The substance of GAF’s charge of antitrust violation is that Circle Floor and the Milsteins sought to acquire working control of GAF in order to be in a position to establish a vertically integrated corporation that would have competitive advantages over other manufacturers and contract installers of floor tile, thus unreasonably restraining trade in violation of the Sherman and Clayton Acts.

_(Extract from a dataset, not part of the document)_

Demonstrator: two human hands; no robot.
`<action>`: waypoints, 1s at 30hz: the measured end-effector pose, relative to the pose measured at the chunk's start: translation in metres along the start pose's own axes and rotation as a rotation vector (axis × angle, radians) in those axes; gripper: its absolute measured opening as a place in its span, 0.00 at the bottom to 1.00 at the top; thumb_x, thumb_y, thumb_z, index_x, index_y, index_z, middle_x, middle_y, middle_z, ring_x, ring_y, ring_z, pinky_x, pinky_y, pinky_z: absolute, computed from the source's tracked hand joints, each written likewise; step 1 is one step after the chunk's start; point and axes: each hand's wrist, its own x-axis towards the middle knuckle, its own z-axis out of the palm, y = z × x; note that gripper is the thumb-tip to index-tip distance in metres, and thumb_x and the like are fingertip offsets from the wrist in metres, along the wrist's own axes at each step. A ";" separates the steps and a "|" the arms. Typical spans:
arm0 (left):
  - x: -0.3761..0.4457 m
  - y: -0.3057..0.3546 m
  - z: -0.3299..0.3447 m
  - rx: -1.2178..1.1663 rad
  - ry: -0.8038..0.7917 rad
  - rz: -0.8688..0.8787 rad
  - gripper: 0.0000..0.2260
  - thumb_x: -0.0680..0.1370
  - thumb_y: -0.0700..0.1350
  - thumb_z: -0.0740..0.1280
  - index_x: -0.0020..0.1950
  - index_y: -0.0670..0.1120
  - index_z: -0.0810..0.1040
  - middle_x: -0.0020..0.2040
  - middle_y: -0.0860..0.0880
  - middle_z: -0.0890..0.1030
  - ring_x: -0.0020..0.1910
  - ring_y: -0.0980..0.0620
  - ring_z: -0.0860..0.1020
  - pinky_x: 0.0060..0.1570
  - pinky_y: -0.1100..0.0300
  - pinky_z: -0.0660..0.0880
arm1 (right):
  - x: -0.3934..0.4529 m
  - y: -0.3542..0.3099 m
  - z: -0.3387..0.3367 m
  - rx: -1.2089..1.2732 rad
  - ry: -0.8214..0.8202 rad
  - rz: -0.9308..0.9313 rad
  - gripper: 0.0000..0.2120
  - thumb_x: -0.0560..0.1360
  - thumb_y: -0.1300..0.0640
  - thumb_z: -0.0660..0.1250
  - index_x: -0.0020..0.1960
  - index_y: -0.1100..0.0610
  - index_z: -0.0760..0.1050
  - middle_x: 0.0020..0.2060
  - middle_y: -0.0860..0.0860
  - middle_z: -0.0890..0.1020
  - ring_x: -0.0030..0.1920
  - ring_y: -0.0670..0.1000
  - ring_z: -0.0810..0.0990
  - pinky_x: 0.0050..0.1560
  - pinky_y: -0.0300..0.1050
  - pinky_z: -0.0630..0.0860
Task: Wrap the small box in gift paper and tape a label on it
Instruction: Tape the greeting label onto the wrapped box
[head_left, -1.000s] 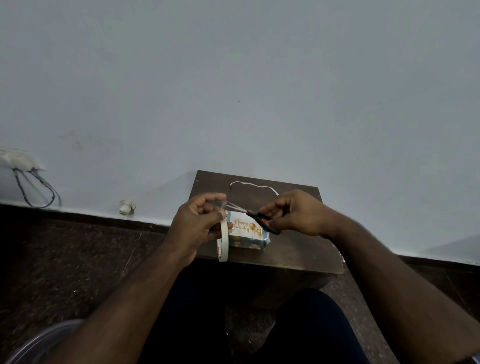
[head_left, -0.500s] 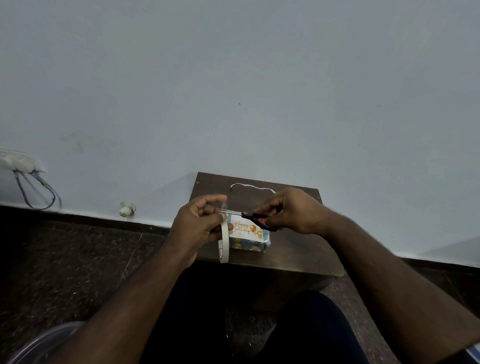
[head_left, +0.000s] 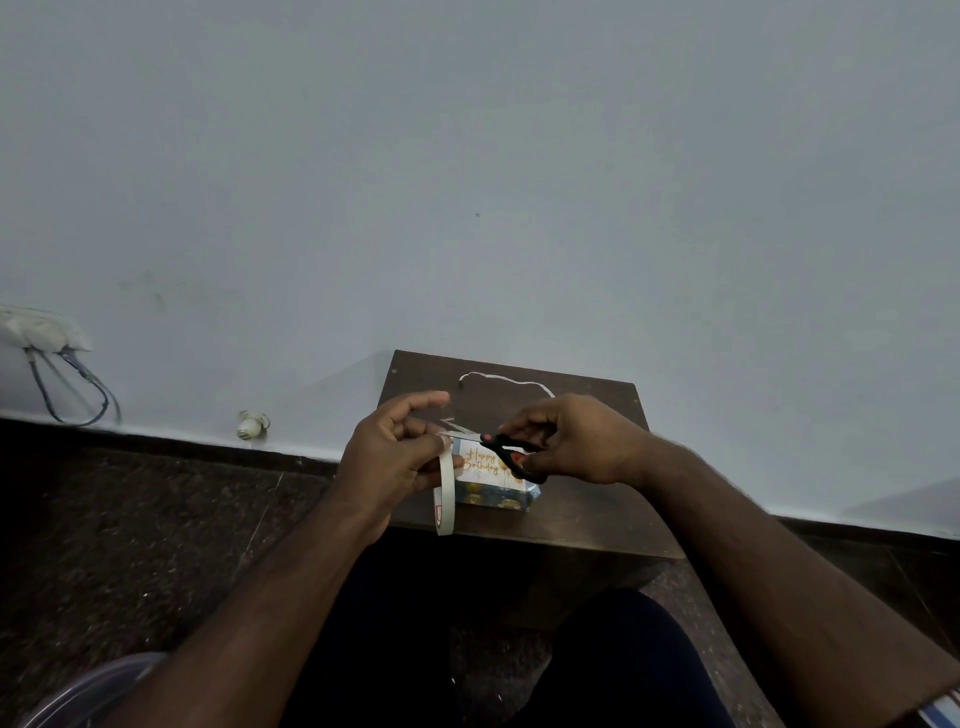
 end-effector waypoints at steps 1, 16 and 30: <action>0.000 0.000 -0.001 -0.003 0.005 -0.001 0.19 0.77 0.30 0.68 0.62 0.49 0.80 0.44 0.42 0.82 0.46 0.42 0.86 0.39 0.53 0.83 | -0.001 0.000 0.002 0.005 -0.001 0.003 0.17 0.73 0.58 0.74 0.59 0.45 0.81 0.45 0.42 0.85 0.46 0.41 0.82 0.49 0.40 0.80; 0.002 -0.004 0.001 -0.046 0.058 0.017 0.23 0.78 0.33 0.69 0.71 0.50 0.72 0.48 0.41 0.84 0.47 0.43 0.86 0.46 0.48 0.83 | -0.022 0.108 0.064 -0.180 0.258 0.600 0.08 0.73 0.50 0.71 0.42 0.54 0.81 0.38 0.53 0.83 0.45 0.56 0.82 0.37 0.42 0.71; 0.000 -0.002 0.006 -0.034 -0.006 0.003 0.25 0.77 0.32 0.69 0.70 0.52 0.71 0.52 0.41 0.83 0.47 0.46 0.86 0.39 0.57 0.83 | -0.011 0.030 0.052 0.331 0.514 0.301 0.04 0.74 0.57 0.73 0.47 0.50 0.82 0.42 0.45 0.85 0.43 0.41 0.83 0.44 0.35 0.78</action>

In May, 1970 Paul Milstein commenced a derivative action against the directors of GAF charging waste. In December, GAF commenced an action against the Milsteins alleging violations of the Williams Act, 15 U.S.C. § 78m(d) (1970), and Rule 10b-5, 17 C.F.R. 240.-10b-5 (1972). In January, 1971, the Milsteins announced the formation of the GAF Stockholders Protective Committee the purpose of which, according to the complaint, was “the solicitation of proxies [to be voted at the GAF annual stockholders meeting scheduled for April] to replace the incumbent Board of Directors of GAF and thus acquire control of the corporation. . . .” In February, GAF commenced the instant action, which included in the prayer for relief a request for an injunction prohibiting the Milsteins from soliciting or voting proxies. In March, the Mil-steins commenced an action against the president and chairman of the board of directors of GAF alleging violations of § 14(a) of the Securities Exchange Act of 1934, 15 U.S.C. § 78n(a) (1970) and rules promulgated thereunder. In May, 1971 it was announced that the management had defeated the challengers in the proxy fight.

II.

The complaint attempts to set forth violations of §§ 1 and 2 of the Sherman Act and § 7 of the Clayton Act. The essence of all three of the alleged violations — whether premised on a § 1 conspiracy allegation, a § 2 attempt allegation, or a § 7 indirect acquisition allegation — is that Circle Floor and the Mil-steins sought “to acquire control of GAF which, if successful, would allow defendants, through their common control of Circle Floor and GAF, to monopolize the [floor tile installing and manufacturing markets].” The result of such control, the complaint alleges, would be the “elimination of GAF as a source of supply to major contractors, other than Circle Floor” thus giving Circle Floor “decisive competitive advantages over other major contractors . . . since Circle Floor would have access to an almost unlimited source of supply of floor tile at whatever price it wanted to pay.